Maybe if Tom Thibodeau hadn’t challenged an obvious foul called on Derrick Rose, the Knicks would’ve had a timeout they could’ve used to draw up a much better final shot than the one they got. Maybe if Mitchell Robinson didn’t reach in to try and steal the ball from James Johnson in the final seconds, he could’ve forced a missed and kept the game knotted up.
There were a lot of hypotheticals. But the biggest revelation from a game the Knicks certainly could’ve won came after the fact during the postgame press conference. Courtesy of New York’s leading man.
“They said because certain contact doesn’t affect me like it affects other players because I’m stronger, they miss the calls,” Julius Randle said.
Lots of NBA players complain about the refs at various points throughout the season, which is why it’s almost always taken with a grain of salt. But this isn’t your average complaint. Assuming what Randle said is true (it’s been over 24 hours and the NBA’s Referee Association hasn’t indicated otherwise), we’re talking about the admission of a fundamental difference in the way one person is reffed compared to others. It’s bogus and Randle should be pissed. Because it clearly influenced his performance.
In nearly 40 minutes of action, Randle attempted just two free throws, half the amount Brooklyn’s Cam Thomas earned roughly half the amount of minutes. His absence from the stripe wasn’t due to a lack of aggression. Randle hoisted 22 shots. He drove the ball 11 times, slightly more than what he did on a per-game basis last season.
“I know Julius was driving that ball pretty darn hard and I’m pissed,” Thibodeau said after the game.
Randle is a big man. Standing 6’8’’ and weighing roughly 250 pounds, he is a handful attacking the basket, where he’s averaged north of 5.0 free throws per game in each of the last five seasons. The idea that he should be penalized for the physical advantage he holds over most of the league doesn’t make any sense.
In the play below, when Randle spins baseline midway through the fourth quarter, James Harden has his right hand on Randle’s back and his left hand swiping at Randle’s legs.
Whether Randle is “affected” by the play isn’t a call for the refs to make. They couldn’t possibly know the influence of Harden’s contact. Even if they did, it’s irrelevant. A foul is a foul. It really is that simple.

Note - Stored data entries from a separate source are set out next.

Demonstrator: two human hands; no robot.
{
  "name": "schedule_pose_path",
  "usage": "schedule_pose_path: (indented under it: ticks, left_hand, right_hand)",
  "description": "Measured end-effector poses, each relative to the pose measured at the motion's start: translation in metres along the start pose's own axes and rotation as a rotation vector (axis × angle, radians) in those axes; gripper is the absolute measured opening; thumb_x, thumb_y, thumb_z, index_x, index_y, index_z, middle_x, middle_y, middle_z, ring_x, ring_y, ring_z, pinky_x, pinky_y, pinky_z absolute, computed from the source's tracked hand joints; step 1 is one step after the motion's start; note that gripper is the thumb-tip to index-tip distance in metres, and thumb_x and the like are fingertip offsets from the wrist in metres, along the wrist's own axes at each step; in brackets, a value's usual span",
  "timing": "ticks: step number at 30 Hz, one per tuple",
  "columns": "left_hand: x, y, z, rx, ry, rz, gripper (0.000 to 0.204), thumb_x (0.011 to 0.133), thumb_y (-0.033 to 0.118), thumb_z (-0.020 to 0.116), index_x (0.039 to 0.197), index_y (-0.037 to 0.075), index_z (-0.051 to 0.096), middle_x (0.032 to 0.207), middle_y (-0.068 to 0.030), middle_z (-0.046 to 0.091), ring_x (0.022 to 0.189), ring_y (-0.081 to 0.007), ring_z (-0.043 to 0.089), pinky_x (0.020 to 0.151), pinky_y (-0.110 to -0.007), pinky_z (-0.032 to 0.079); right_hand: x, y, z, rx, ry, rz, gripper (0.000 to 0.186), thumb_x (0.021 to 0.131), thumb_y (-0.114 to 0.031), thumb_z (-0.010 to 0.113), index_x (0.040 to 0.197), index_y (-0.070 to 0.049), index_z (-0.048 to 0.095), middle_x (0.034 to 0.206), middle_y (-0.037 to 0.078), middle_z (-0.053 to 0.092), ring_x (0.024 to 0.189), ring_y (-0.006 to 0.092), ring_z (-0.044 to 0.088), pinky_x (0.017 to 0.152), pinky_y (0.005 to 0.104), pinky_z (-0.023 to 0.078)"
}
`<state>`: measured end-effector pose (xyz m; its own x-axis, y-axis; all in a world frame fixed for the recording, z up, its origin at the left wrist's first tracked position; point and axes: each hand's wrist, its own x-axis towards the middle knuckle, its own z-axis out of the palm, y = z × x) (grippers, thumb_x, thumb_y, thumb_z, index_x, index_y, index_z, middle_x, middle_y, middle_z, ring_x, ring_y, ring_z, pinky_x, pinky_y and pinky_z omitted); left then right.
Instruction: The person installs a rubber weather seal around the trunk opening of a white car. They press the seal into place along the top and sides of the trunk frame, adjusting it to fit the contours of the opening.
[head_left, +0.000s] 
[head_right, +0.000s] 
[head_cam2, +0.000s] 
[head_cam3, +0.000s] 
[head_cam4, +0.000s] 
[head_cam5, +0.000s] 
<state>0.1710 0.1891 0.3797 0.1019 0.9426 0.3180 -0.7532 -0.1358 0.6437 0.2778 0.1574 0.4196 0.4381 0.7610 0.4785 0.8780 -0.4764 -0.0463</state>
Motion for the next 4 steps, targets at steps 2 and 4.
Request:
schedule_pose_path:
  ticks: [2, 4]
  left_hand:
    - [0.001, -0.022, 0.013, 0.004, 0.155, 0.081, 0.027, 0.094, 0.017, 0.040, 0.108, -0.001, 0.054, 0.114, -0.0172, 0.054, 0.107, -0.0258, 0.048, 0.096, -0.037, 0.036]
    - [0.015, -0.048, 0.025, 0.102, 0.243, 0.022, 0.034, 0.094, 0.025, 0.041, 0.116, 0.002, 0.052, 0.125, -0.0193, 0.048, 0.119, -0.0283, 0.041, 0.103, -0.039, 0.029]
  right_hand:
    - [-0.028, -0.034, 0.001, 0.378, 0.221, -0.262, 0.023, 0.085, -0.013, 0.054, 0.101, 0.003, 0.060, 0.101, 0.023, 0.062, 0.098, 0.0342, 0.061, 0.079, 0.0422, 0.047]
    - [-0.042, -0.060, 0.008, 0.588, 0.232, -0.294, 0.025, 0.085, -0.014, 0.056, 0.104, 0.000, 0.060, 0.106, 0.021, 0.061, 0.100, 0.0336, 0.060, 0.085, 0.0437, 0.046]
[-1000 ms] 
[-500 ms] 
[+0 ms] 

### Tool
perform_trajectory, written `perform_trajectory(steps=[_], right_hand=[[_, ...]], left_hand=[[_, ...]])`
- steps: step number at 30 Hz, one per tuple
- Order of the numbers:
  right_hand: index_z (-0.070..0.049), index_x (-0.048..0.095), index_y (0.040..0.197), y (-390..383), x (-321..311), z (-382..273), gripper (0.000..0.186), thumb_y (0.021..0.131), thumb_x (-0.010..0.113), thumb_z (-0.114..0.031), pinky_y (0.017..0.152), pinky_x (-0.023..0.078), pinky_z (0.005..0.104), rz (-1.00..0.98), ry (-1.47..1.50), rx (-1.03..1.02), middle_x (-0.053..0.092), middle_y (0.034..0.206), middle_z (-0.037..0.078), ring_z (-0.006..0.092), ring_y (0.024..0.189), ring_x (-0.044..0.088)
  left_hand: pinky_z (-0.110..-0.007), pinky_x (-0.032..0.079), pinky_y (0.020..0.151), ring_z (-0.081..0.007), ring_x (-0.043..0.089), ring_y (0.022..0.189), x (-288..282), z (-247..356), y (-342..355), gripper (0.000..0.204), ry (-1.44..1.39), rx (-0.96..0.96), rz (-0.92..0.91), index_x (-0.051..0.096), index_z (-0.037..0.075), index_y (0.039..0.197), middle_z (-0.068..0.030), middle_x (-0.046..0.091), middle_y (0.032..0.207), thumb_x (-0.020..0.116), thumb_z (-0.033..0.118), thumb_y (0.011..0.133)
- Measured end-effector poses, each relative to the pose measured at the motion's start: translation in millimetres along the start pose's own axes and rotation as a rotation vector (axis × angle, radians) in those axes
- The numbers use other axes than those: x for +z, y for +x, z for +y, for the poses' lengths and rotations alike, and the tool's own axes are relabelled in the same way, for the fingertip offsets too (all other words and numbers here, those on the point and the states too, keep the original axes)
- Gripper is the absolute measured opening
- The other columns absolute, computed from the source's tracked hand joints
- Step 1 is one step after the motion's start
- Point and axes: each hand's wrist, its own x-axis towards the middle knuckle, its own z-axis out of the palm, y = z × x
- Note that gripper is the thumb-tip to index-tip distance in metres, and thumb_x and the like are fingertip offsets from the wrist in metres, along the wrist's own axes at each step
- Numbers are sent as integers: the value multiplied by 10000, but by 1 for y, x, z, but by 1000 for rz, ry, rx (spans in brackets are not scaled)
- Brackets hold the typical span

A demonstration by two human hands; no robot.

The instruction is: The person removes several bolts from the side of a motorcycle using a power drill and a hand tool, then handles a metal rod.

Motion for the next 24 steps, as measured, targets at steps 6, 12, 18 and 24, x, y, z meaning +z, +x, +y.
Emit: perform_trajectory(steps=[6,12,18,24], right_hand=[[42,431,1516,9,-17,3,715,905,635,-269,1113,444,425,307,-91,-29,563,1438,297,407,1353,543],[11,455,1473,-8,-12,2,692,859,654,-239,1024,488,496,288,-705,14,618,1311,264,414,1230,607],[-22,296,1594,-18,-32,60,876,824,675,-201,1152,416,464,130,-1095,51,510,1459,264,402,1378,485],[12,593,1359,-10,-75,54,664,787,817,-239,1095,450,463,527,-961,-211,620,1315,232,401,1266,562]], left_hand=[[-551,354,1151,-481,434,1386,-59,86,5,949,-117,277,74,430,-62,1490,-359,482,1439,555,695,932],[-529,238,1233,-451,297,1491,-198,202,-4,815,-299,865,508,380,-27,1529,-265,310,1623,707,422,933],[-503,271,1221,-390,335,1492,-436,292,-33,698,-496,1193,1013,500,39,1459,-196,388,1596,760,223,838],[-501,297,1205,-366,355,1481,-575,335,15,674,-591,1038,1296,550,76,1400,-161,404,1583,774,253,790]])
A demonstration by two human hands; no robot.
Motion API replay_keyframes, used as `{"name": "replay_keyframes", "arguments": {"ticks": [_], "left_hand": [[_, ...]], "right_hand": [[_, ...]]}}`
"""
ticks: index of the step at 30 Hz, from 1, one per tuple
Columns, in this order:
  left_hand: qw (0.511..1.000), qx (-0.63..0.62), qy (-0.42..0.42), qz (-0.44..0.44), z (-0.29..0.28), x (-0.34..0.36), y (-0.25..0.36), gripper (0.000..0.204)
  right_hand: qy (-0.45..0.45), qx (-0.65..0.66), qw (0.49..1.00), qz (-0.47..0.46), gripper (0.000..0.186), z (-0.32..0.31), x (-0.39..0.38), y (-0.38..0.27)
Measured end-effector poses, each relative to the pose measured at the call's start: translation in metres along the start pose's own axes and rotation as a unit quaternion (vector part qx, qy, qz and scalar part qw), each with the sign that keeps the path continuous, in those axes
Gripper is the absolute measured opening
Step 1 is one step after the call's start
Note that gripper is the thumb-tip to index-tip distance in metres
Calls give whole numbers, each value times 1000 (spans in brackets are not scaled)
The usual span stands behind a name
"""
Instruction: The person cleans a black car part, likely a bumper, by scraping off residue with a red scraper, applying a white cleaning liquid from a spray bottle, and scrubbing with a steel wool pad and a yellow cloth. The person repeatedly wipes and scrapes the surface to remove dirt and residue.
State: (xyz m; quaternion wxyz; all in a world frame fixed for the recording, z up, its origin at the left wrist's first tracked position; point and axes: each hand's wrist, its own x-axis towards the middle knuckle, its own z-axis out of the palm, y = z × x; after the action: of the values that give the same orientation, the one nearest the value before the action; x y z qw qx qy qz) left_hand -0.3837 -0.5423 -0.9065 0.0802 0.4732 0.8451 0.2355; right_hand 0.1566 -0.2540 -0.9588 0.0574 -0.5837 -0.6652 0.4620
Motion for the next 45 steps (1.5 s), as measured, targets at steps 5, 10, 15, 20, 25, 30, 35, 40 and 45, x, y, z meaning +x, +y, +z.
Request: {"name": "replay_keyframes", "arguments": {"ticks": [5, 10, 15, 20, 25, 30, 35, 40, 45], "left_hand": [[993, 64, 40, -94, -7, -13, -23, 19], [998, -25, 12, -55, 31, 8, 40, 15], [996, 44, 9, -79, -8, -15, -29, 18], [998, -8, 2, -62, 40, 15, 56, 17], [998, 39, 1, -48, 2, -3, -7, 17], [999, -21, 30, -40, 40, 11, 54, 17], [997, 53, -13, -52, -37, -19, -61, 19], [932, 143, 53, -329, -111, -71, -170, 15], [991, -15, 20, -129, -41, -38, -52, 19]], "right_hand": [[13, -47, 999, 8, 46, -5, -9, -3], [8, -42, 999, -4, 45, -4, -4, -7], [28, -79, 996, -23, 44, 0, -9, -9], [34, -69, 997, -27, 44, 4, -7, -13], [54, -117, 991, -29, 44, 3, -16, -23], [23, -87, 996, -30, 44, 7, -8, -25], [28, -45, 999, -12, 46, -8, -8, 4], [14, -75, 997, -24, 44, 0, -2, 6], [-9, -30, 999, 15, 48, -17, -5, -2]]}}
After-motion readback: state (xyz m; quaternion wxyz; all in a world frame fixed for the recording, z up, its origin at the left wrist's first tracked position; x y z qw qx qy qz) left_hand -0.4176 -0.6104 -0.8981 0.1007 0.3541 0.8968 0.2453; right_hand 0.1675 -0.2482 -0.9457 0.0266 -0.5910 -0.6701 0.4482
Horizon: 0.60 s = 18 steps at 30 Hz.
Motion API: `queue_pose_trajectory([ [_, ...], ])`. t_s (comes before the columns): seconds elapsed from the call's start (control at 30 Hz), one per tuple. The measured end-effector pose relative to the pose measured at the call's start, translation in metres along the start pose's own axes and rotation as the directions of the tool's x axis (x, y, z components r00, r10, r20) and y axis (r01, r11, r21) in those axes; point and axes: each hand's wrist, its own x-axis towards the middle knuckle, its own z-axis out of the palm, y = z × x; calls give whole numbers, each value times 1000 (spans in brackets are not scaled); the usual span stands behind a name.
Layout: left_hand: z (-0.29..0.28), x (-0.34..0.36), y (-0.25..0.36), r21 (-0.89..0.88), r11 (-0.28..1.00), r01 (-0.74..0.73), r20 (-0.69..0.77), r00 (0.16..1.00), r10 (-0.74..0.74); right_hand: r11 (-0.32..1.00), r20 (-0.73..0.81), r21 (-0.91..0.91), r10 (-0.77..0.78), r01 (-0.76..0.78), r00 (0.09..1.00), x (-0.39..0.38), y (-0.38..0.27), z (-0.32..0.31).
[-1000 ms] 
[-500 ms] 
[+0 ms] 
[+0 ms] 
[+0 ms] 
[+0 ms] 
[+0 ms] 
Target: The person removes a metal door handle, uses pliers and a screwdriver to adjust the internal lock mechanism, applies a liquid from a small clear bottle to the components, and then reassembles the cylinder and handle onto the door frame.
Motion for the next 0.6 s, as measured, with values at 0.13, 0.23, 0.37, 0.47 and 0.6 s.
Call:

“It pisses me off even more, to be honest with you,” Randle said when asked about his reaction to what the refs told him. “Because that is not how you officiate the game.”
Randle’s frustration with the referees on this night was no doubt exacerbated by the whistle Brooklyn seemed to get all night long. The Nets took 25 free throws in this game. New York got only 12.
It’s easy to feel like every free-throw discrepancy should be viewed as an indictment on the refs when that is hardly ever the case. There is proof in the numbers, though. The Knicks were a +6 in overall shot attempts over the Nets in this game and +9 on drives. Yet they took 13 fewer free throws? If it looks like a duck and smells like a duck...
Randle absorbed so much physical punishment all night long trying to get to his spots while dealing with a barrage of additional coverage and barely got a whistle. Yet Harden can earn the kind of calls we thought the NBA had outlawed.
I know. It’s not fair for me to pluck out and compare two independent plays with nothing to do with each other. Given what the numbers tell us, consider it the representation of the themes for the teams in question on this night.
One team earned an easy whistle. The other didn’t. Thibs said it best:
“I don’t really care how the game’s called. I really don’t,” he said. “You can call it tight. You can call it loose. But it’s gotta be the same.”